Navigating Change Control in Software Validation for Life Sciences
Change control requirements ensure that drugs and devices stay safe for patients as manufacturers update their systems. But the process can be complicated.
Traditional document-centric computer system validation processes often involve creating lengthy test scripts and numerous screenshot attachments. But, this approach is labor-intensive and slows down timelines.
Identifying Changes
How is computer systems validation done? When a change is required, it must be evaluated by a designated team and prioritized based on impact. This includes members from IT and OT technical experts, engineering, users, maintenance, quality assurance, and validation (GxP).
All potential changes must be entered into a change control system to begin the evaluation process. This includes a description of the change, its impact, and how it will be implemented. Once the initial evaluation has been completed, it will be determined if the difference qualifies as a minor or major one. If a change is deemed significant, it must go through the entire review process for approval, including testing and documentation.
This can be a difficult task, especially if your company is not using an automated process to manage change. Changes often happen quickly in the life sciences industry, so it is essential that the correct personnel brings up any changes that need to be evaluated and that they are logged as quickly as possible.
In addition to quickly identifying and prioritizing changes, the software used for change management should also make it easy to distribute these documents to the appropriate reviewers, allow for live comments and discussions about the change, and provide a clear redlining option to highlight any areas of concern. This will save your company time and help the review process move more efficiently.
Creating a Log
Once a potential change is identified, it should be entered into the shift log with a unique identification number. This will allow stakeholders to find specific requests when searching for them and ensure they communicate about the correct request. It will also make it easy to determine which changes impact the same area of your system.
You should also record the change date, the status (e.g., approved, denied, or waiting for review), and the impact on the project. This will give stakeholders a complete picture of the changes and how they affect the project.
When you are done creating a change log, it will be possible to import the spreadsheet and display all of the information in a Gantt chart view. This will make it easier for everyone to track the progress of the changes as they are implemented and minimize any back-and-forth communication.
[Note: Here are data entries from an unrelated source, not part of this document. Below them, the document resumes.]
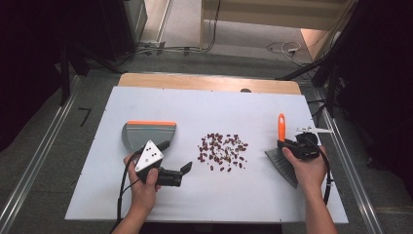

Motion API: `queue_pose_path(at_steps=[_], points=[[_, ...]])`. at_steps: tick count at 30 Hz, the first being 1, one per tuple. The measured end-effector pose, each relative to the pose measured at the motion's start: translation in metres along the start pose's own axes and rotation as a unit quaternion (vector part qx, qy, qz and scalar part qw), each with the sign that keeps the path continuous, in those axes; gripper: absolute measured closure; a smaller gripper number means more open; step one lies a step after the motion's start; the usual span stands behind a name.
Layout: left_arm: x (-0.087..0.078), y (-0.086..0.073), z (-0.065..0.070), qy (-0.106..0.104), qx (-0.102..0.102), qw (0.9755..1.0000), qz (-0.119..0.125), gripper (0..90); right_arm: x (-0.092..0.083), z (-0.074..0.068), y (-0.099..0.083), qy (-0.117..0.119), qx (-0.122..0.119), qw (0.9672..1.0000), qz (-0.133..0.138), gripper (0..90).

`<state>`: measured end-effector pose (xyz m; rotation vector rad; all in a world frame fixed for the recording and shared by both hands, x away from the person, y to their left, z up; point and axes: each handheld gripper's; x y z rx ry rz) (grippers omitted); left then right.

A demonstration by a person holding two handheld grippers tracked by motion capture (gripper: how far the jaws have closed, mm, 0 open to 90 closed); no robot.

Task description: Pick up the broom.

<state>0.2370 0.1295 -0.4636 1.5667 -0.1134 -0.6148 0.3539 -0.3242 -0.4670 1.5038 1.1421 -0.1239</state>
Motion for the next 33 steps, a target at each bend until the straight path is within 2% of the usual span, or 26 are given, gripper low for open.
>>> queue_pose_path(at_steps=[1,3,6,10,12,13,18,24,33], points=[[0.000,0.000,0.000,0.000,-0.001,1.0000,0.000,0.0,-0.002,0.000,-0.001,0.007,-0.005,0.9998,0.018,67.6],[0.000,0.000,0.000,0.001,0.000,1.0000,0.002,0.0,-0.007,-0.001,-0.002,0.006,-0.005,0.9990,0.045,67.8],[0.000,0.001,0.000,-0.001,-0.001,1.0000,0.005,0.0,-0.014,-0.001,-0.005,0.022,-0.001,0.9952,0.096,67.9],[-0.001,0.002,0.002,-0.003,0.000,1.0000,0.007,0.0,-0.022,-0.005,-0.007,0.041,-0.019,0.9865,0.157,68.2],[-0.001,0.002,0.002,-0.004,0.001,1.0000,0.007,0.0,-0.026,-0.007,-0.007,0.067,-0.032,0.9804,0.182,68.3],[-0.001,0.002,0.002,-0.004,0.001,1.0000,0.007,0.0,-0.028,-0.009,-0.006,0.071,-0.037,0.9783,0.191,68.3],[-0.001,0.003,0.003,-0.007,-0.001,0.9999,0.010,0.0,-0.034,-0.020,-0.001,0.086,-0.050,0.9713,0.216,68.5],[0.000,0.004,0.006,-0.023,-0.003,0.9996,0.015,0.0,-0.038,-0.045,0.007,0.101,-0.074,0.9633,0.238,68.5],[0.000,0.008,0.012,-0.052,-0.016,0.9981,0.027,0.0,-0.033,-0.088,0.016,0.127,-0.107,0.9564,0.240,68.5]])
Point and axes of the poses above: each handheld gripper's, and its own axes: x roughly forward along the jaws, y roughly out of its top, z roughly to its right, and after that the axes turned 14 degrees about y, right-handed
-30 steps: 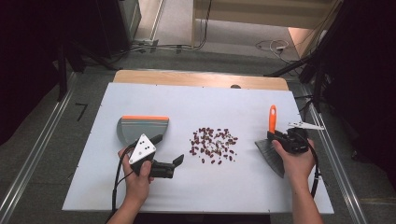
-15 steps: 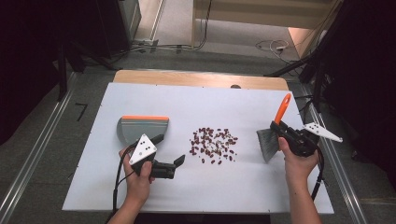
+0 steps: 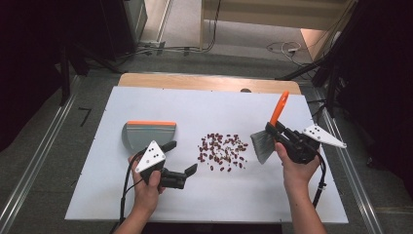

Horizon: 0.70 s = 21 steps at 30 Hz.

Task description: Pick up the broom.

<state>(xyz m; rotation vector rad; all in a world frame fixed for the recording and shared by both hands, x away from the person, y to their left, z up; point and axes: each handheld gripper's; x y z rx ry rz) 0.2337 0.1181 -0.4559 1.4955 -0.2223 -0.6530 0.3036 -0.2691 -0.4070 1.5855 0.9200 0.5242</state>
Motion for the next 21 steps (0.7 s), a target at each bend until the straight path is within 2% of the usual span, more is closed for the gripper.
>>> queue_pose_path(at_steps=[4,8,16,18,21], points=[[0.000,0.002,0.004,-0.011,0.000,0.9999,0.004,0.0,0.010,-0.015,0.002,0.018,-0.005,0.9998,-0.002,68.5],[0.001,0.005,0.010,-0.010,0.006,0.9999,0.004,1.8,0.019,-0.029,0.001,0.030,-0.013,0.9994,-0.006,68.5],[0.007,0.010,0.026,-0.018,0.013,0.9996,-0.015,5.5,0.036,-0.058,-0.002,0.061,-0.019,0.9979,-0.009,68.5],[0.009,0.011,0.032,-0.028,0.007,0.9994,-0.020,6.5,0.041,-0.065,-0.003,0.070,-0.024,0.9972,-0.010,68.5],[0.011,0.012,0.038,-0.032,0.003,0.9991,-0.026,9.4,0.047,-0.075,-0.004,0.075,-0.032,0.9966,-0.013,68.5]])
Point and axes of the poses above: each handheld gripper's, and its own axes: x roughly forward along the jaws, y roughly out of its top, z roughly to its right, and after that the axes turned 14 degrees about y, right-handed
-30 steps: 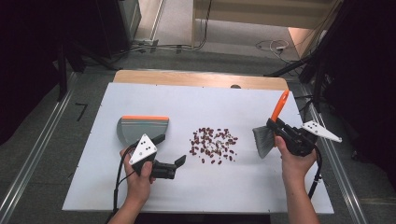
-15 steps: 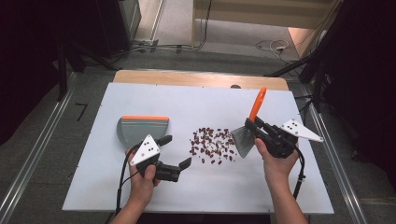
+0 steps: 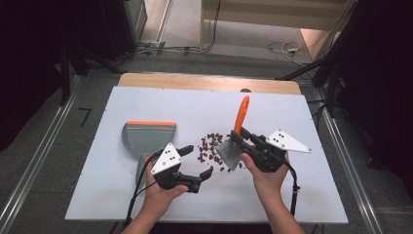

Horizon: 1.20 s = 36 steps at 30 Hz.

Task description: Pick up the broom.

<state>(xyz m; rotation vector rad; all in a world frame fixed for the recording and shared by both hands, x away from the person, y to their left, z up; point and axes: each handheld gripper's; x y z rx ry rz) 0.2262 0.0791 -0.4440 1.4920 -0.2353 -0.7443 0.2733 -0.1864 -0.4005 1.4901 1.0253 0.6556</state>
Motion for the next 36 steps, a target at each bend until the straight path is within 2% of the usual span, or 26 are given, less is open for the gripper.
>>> queue_pose_path(at_steps=[4,14,17,21,29,33,36], points=[[0.004,0.001,0.008,-0.009,-0.008,0.9998,-0.013,13.5,0.007,-0.009,-0.001,0.004,-0.003,1.0000,-0.003,68.5],[0.014,-0.002,0.021,0.015,-0.003,0.9989,-0.045,25.5,0.022,-0.030,-0.005,0.024,-0.013,0.9996,-0.012,68.5],[0.016,-0.003,0.021,0.014,-0.003,0.9987,-0.049,33.3,0.026,-0.036,-0.007,0.023,-0.019,0.9994,-0.018,68.5],[0.018,-0.003,0.019,0.025,-0.009,0.9982,-0.053,44.5,0.028,-0.043,-0.008,0.025,-0.020,0.9994,-0.015,68.5],[0.015,-0.002,0.014,0.011,-0.012,0.9986,-0.050,77.3,0.028,-0.049,-0.007,0.025,-0.019,0.9994,-0.010,68.5],[0.013,-0.002,0.011,0.007,-0.007,0.9987,-0.050,83.0,0.028,-0.049,-0.006,0.032,-0.017,0.9993,-0.012,68.3],[0.010,-0.001,0.009,0.005,-0.001,0.9987,-0.051,84.7,0.030,-0.049,-0.004,0.040,-0.024,0.9987,-0.019,68.0]])
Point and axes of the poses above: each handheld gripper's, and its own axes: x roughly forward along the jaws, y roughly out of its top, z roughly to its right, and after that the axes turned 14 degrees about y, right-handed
Creating a change log will be one of the most critical steps in your process. This will not only help you manage the project more effectively, but it will also improve the overall quality of your work. It is also critical that you communicate with your team regularly about any changes that are being made, including how they will affect the project and what steps need to be taken to mitigate any potential issues.
Creating a Change Report
Throughout the change control process, all activities should be documented. This can be done with a simple spreadsheet or, for a more complete view of what is happening, a software system specifically designed to manage this type of activity. This allows all team members to be quickly informed as the change progresses. It also enables the Quality Representative to determine the impact of the change and what notifications are needed, which may include notification to clients and third parties and internal company requirements.
Any risks identified must be reviewed continuously as the change process progresses. This will help ensure that the risk assessment at the end of the change is accurate and reflects any additional information gathered from the validation/verification activities. This is one of the reasons why a software system designed to manage change can be so valuable, as it eliminates the need for manual, time-consuming spreadsheet calculations and can provide a real-time picture of the change status in an easy-to-understand format.
Life Sciences companies must have a formal process in place to handle changes to their systems. Failure to do so could have devastating unforeseen consequences. The dangers of unmanaged change are real, from missing clinical trials to faulty equipment, incorrectly assembled products, and miscalculated tolerances. Organizations can minimize these dangers and maintain regulatory compliance by using a validation management system purpose-built for the Life Sciences industry that bakes GxP disciplines into its workflows.
Documenting Changes
When a pharmaceutical or medical device company changes its systems, it must document evidence. This evidence must show that the new software, spreadsheets, or design works in a way that protects patient or consumer product quality and data integrity.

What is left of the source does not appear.